18 de janeiro de 2010

Abstinência

Enquanto vou andando o mundo gira...
Ninguém me espera naquele lugar aonde quero chegar.
Aonde vou?
Ando só quando me acompanho. Caminhamos lado a lado, eu e eu, sozinhas cada uma de nós. Estamos lá sem nunca estar. Aonde está você, que aqui devia estar? Por que não estou sozinha quando me sinto só? É possível ser só em companhia? É possível a companhia de ser só? Até quando se pode suportar?
Se você demorar, se você não voltar? Serei capaz de te esquecer? Saberei superar? Saberei eu, tão dependente de você, não mais te ver ao acordar? Não mais te ver quando eu os olhos fechar? Não mais te tocar, não mais te saber presente? Saberei eu conversar com a ausência como se a vida nada mais que isso fosse? Por que te sinto tão dentro quando não posso te ver? Não estás aqui, não te vejo aqui, não te tenho aqui, mas estás aqui. Sinto teu cheiro aqui, te escuto aqui. Fecho os olhos e te vejo dormir. Vieste morar dentro de mim?
A presença da ausência. O silêncio de ti barulhando aqui. Atordoando o ar. Não me deixas pensar. Não me deixas respirar.
Abstinência. Desintoxicação. Não vou me drogar hoje de você. Não vou te ter. Quero não te querer. Por hoje, só por hoje não quero você.


Enquanto vou andando o mundo gira...
Ninguém me espera naquele lugar aonde quero chegar.

Aonde vou?



E se eu tentar voltar? Saberei o caminho de voltar? Saberei refazer os passos para te encontrar?

Alguma coisa corre assustada entre um piscar de olhos e outro. Alguma coisa que eu perdi. Alguma coisa que já vai longe, longe... Que eu não sei encontrar. Olho para o céu, olho para o chão, o tempo soprando os pensamentos que derramo distraída no caminho. Tento imaginar. Mas nem me lembro como é o que quero lembrar. Moinhos de vento, gigantes, heróis, vilões. Disparo num voo cego com rota de colisão marcada para acontecer. Viro piloto suicida, kamikase, que não sabe se o maior lucro da guerra está em destruir o alvo ou a si mesmo.
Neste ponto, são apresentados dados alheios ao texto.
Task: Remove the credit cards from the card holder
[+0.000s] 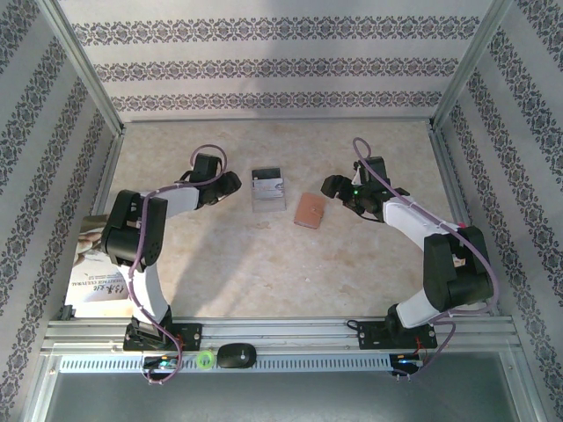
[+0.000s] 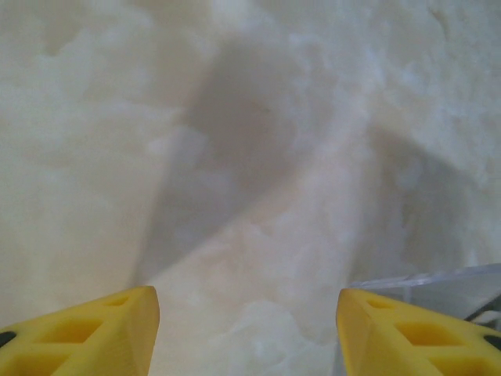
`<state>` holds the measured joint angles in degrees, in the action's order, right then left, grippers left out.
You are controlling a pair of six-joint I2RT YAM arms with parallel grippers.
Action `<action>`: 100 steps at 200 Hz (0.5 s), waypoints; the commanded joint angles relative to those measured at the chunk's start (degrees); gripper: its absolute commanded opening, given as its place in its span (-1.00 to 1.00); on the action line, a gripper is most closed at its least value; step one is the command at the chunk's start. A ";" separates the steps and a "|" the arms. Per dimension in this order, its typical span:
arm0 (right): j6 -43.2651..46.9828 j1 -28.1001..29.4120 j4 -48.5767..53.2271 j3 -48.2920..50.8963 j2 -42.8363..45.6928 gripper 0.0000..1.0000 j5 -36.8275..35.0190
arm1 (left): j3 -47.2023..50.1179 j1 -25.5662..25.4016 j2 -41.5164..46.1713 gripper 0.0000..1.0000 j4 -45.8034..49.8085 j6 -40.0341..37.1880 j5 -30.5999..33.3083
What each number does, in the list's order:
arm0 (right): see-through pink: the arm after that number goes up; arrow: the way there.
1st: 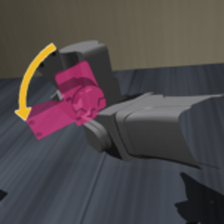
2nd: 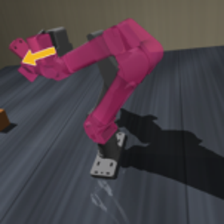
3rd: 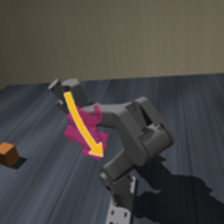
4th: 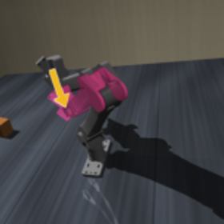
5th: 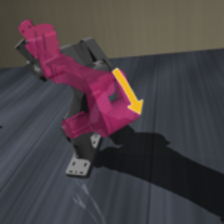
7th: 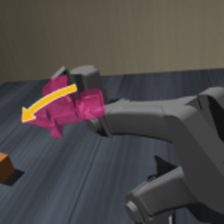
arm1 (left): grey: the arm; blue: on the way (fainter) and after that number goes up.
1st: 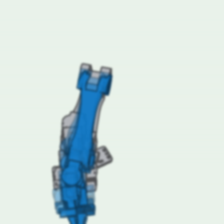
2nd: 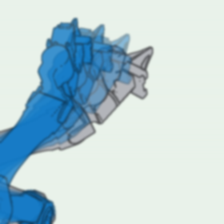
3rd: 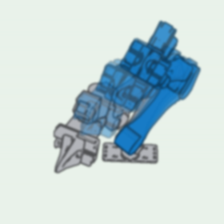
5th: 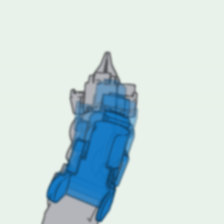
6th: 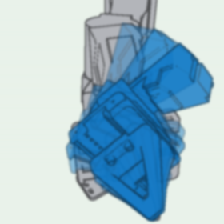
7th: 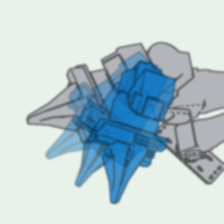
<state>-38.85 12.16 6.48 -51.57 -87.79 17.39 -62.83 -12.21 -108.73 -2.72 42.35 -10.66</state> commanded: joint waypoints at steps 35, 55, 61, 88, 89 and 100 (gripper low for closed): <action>0.07 0.20 0.77 1.65 1.95 0.58 -0.84 | -4.23 -3.41 -2.88 0.22 2.55 -2.58 -0.38; 0.04 0.16 0.75 1.74 2.13 0.58 -0.74 | -4.79 -3.79 -3.29 0.22 2.41 -2.57 -0.76; 0.00 0.21 0.75 1.84 2.12 0.58 -0.71 | -4.93 -3.87 -3.50 0.22 2.39 -2.60 -0.96; -0.26 0.29 0.70 1.92 1.81 0.56 -0.25 | -5.35 -4.20 -4.11 0.22 1.74 -2.25 -1.97; -0.26 0.30 0.76 1.91 1.78 0.56 -0.25 | -5.41 -4.22 -4.16 0.22 1.79 -2.22 -2.03; -0.29 0.27 0.89 1.96 1.68 0.55 -0.27 | -5.60 -4.17 -4.30 0.23 2.00 -1.99 -1.96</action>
<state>-38.87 12.16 7.07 -50.11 -87.35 17.39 -66.59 -15.53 -111.48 -2.07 40.93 -11.70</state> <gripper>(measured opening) 0.782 0.612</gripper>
Começo a chorar. As lágrimas azuis clandestinas de uma emoção fingida que nem sei sentir. Desaprendi a sentir. O que me tornei? O que sou afinal? O que queres de mim?

Quero aqui, quero agora, quero já. Qualquer coisa que se sinta, que me mostre que estou viva, que pulse dentro de mim. Nem que seja dor, nem que seja dor.

Você está frente a mim. Você olha para mim. Mas você não me vê, de alguma forma não me vê. Como se uma grande barreira invisível impedisse você de me dizer. A distância eterna da palavra nunca dita, que criou quilômetros que separam duas cadeiras justapostas numa mesa de jantar. Você quer dizer. Mas não diz. Ninguém diz. O silêncio setencia o que as bocas temem pronunciar. Nos sabemos sós.

E agora assim seguem os dias, clandestinamente sendo escritos por alguma pena destrambelhada que parece rir de mim.